Rikers Island Crisis Calls for Immediate Change
By: Kelvin Beachum and Doug Baldwin Jr.
How we treat people matters. It is a reflection of how we, as a society, value them. Today, the horrific conditions on Rikers Island show that officials in New York do not value the lives of the people — disproportionately people of color — imprisoned there.
New York State Assembly Member Emily Gallagher recently described the deplorable conditions at Rikers after a visit by saying, “There’s garbage everywhere, rotting food with maggots, cockroaches, worms in the showers, human feces and piss.” Others described similar horrors: dozens of people packed into tiny locked rooms, some without masks during a global pandemic; people being forced to defecate in plastic bags due to a lack of bathrooms; and lack of access to food and necessary medical care.

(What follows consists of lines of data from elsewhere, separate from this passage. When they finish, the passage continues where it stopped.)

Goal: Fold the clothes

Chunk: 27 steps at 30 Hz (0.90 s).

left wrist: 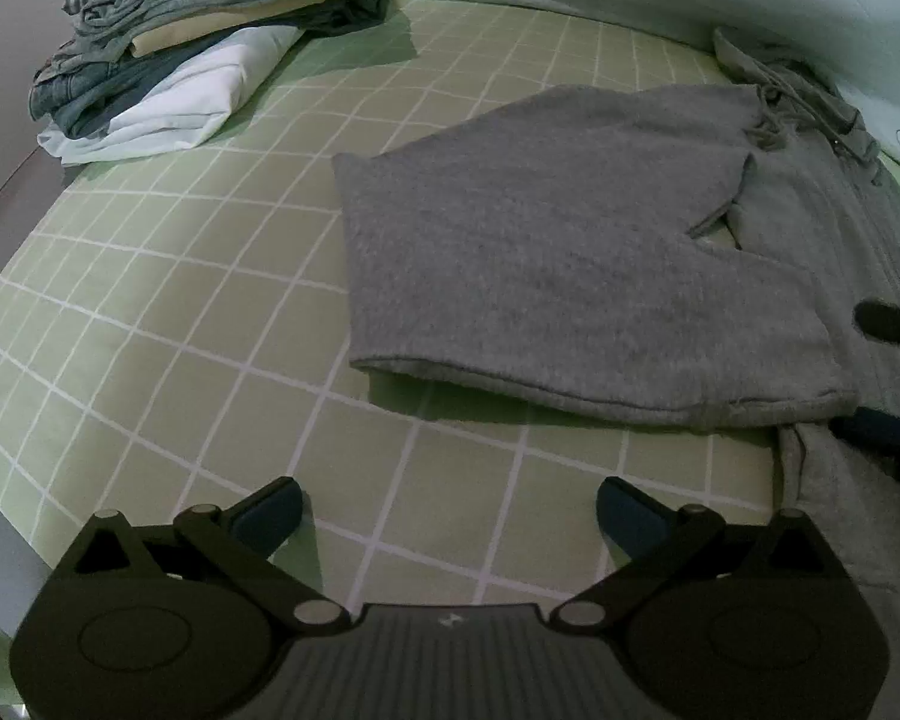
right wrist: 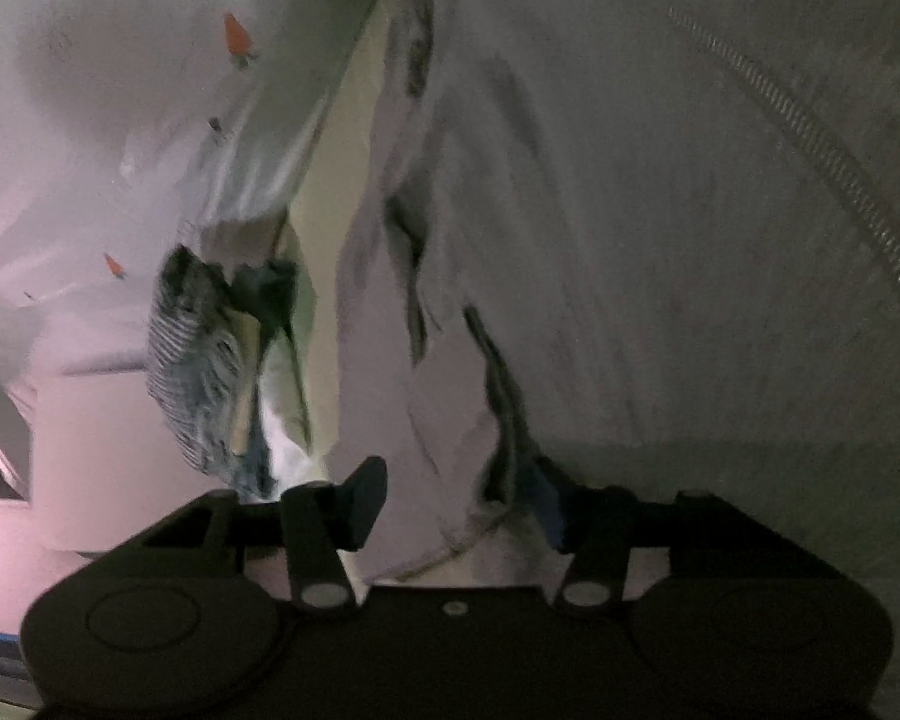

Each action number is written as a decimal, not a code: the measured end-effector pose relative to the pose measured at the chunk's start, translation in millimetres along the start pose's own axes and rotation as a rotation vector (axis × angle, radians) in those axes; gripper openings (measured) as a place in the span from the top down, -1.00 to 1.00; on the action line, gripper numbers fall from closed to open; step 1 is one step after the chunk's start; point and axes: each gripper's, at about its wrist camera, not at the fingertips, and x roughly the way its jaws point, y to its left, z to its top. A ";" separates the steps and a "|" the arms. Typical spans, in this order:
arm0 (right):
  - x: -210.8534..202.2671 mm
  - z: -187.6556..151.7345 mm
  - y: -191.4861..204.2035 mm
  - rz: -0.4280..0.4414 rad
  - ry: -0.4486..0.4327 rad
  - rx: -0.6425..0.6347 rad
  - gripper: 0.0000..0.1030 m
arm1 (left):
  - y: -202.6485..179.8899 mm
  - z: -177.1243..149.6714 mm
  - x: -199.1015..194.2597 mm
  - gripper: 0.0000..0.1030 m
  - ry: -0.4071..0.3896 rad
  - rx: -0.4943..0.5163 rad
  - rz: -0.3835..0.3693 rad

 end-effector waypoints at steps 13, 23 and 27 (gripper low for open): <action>2.6 -10.2 32.6 -0.032 -0.012 -0.158 0.86 | -1.8 -2.5 0.6 -1.00 -0.023 -0.012 0.009; -27.6 23.5 95.4 0.028 -0.109 -0.319 0.88 | -4.6 -3.3 -1.0 -1.00 -0.012 -0.077 0.047; -52.7 53.5 100.4 0.070 -0.180 -0.316 0.88 | -4.7 -1.3 -0.7 -1.00 0.013 -0.106 0.062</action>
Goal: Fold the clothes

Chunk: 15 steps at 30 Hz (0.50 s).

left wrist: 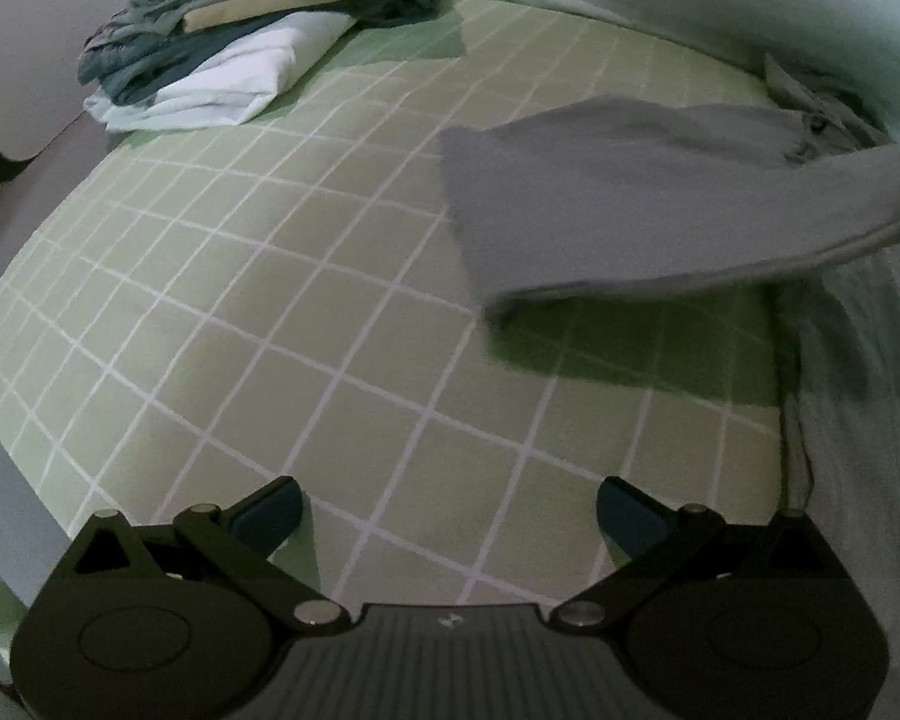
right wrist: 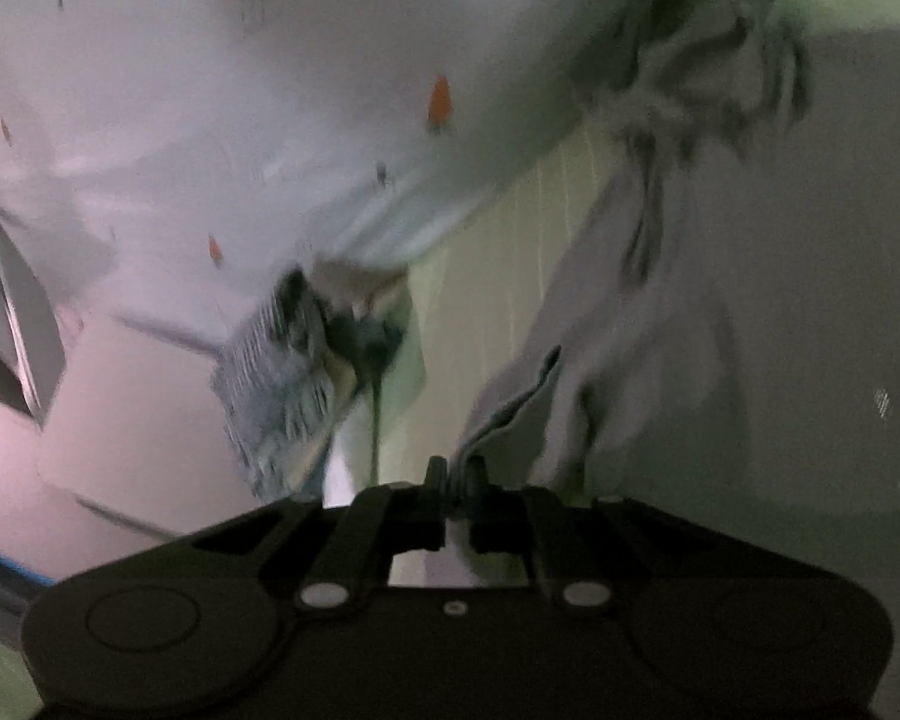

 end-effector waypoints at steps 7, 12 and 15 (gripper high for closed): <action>-47.7 56.3 -31.9 -0.031 -0.201 0.025 0.89 | -1.5 7.4 1.4 -1.00 0.063 -0.034 0.019; -88.7 92.2 -61.2 -0.104 -0.354 0.010 0.89 | -2.7 12.2 2.5 -1.00 0.104 -0.049 0.028; -112.6 113.3 -81.4 -0.137 -0.448 0.019 0.90 | -3.4 16.1 3.0 -1.00 0.123 -0.062 0.033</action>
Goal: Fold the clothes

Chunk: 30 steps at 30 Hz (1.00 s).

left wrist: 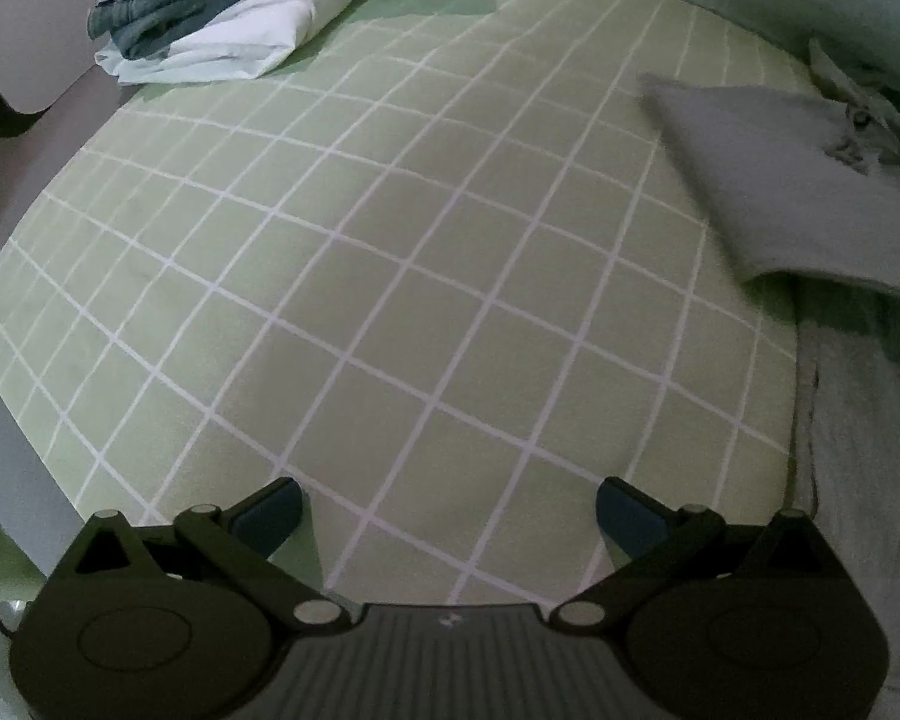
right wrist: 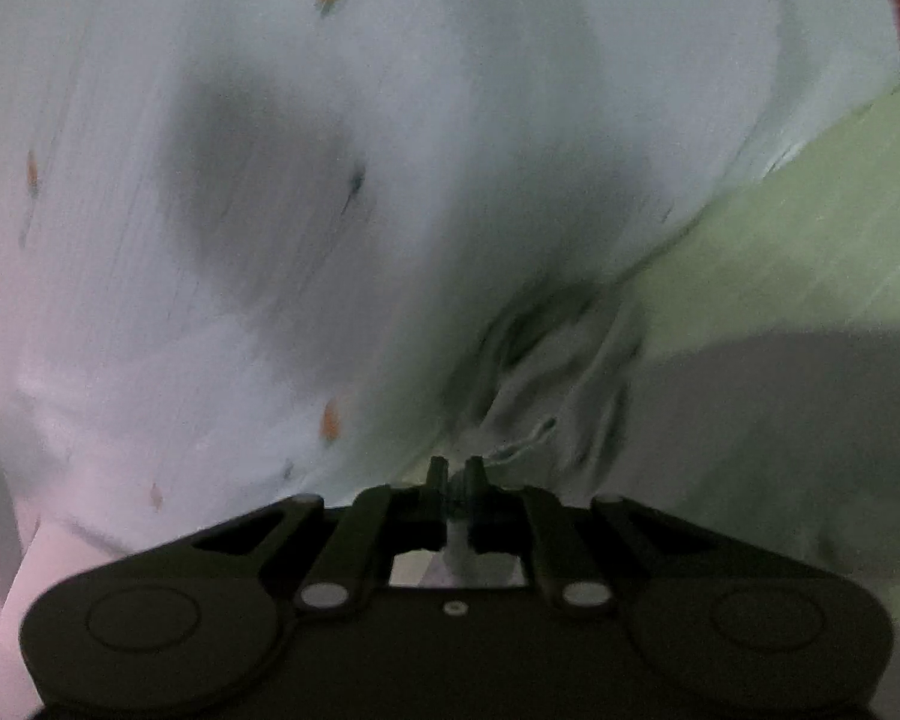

If the descriptions are not enough, the photos speak for themselves.
Tragically, this year alone, 13 people have lost their lives at Rikers. Another person died after attempting to hang himself in a holding cell in Manhattan Criminal Court while in Department of Corrections’ custody. These people have died from suicide, overdose, after contracting COVID-19, and from other medical conditions. They are the devastating culmination of a broken, deteriorating jail system that is unable to keep the people who are housed there safe; most of whom have not been found guilty of any crime and are presumed innocent.
Mayor de Blasio has laid all the blame for these deplorable conditions on staffing shortages arising from the COVID-19 pandemic. But Rikers has had a long history of abuse and violence, which led to the appointment of a federal monitor in 2015. These conditions did not just appear at the start of the pandemic. It is true that, at the start of the pandemic, large numbers of corrections officers were infected with COVID-19, and the resulting staffing shortages persisted as corrections officers continue to call in sick or simply don’t show up for work. However, the federal monitor made clear in a recent report that “[w]hile [staffing shortages] may be the most current explanation offered by the Department, it is not the only cause of the unsafe conditions, nor is it the only underlying cause of the majority of dysfunction and disorder within the Facilities.”
To date, Mayor de Blasio’s solutions to addressing the crisis at Rikers Island miss the mark. His plan to penalize staff who do not show up for work fails to address the other causes of “dysfunction and disorder.” Adding additional staff will not cure the culture of incompetence and violence that pervades at Rikers.
Governor Hochul’s signing of the Less is More Act, which prevents individuals on parole from being re-incarcerated for non-criminal, technical violations of their supervision, is a positive step in the right direction, but does not go far enough. Although the Governor ordered nearly 200 people who were incarcerated at Rikers for these technical violations to be released, it still leaves thousands of people languishing at Rikers in inhumane, dangerous conditions each day.
Governor Hochul recently announced a plan to transfer approximately 230 women and transgender individuals from Rikers to medium- and maximum-security facilities upstate. This proposed solution is a move in the wrong direction as it introduces certain people incarcerated at Rikers to an entirely new set of threats to their health and liberty, while failing to drastically reduce the population at Rikers. This plan is riddled with issues. It will limit transferees’ access to their attorneys, separate them from their family and loved ones, compromise continuity of services and programming that they were receiving, and incur unnecessary expenses as some are held in maximum security settings while presumed innocent.
If we truly value the lives of the people, then we must do more. Officials must release or place on supervised release people who are incarcerated for nonviolent, low-level offenses. Judges must reevaluate bail amounts and give due weight to a person’s ability to post bail as New York’s recently reformed bail statute requires. The city’s district attorneys must cease requesting bail amounts that people are unable to afford. And the city must prioritize and expedite the plan to close Rikers Island’s doors forever. This past year has made clear that people’s lives depend on it.
Kelvin Beachum is a nine-year NFL veteran currently signed with the Arizona Cardinals and a Players Coalition Task Force member. In addition to his commitments with the NFL, Beachum works directly with advocacy groups to end hunger and provide access and educational opportunity to minority students, specifically in STEM.
Doug Baldwin Jr. is a former wide receiver with the Seattle Seahawks and a Players Coalition Task Force member, a nonprofit founded by NFL players and other pro athletes with the collective goal of making an impact on social justice and racial equality at the federal, state and local levels through advocacy, awareness, education, and allocation of resources.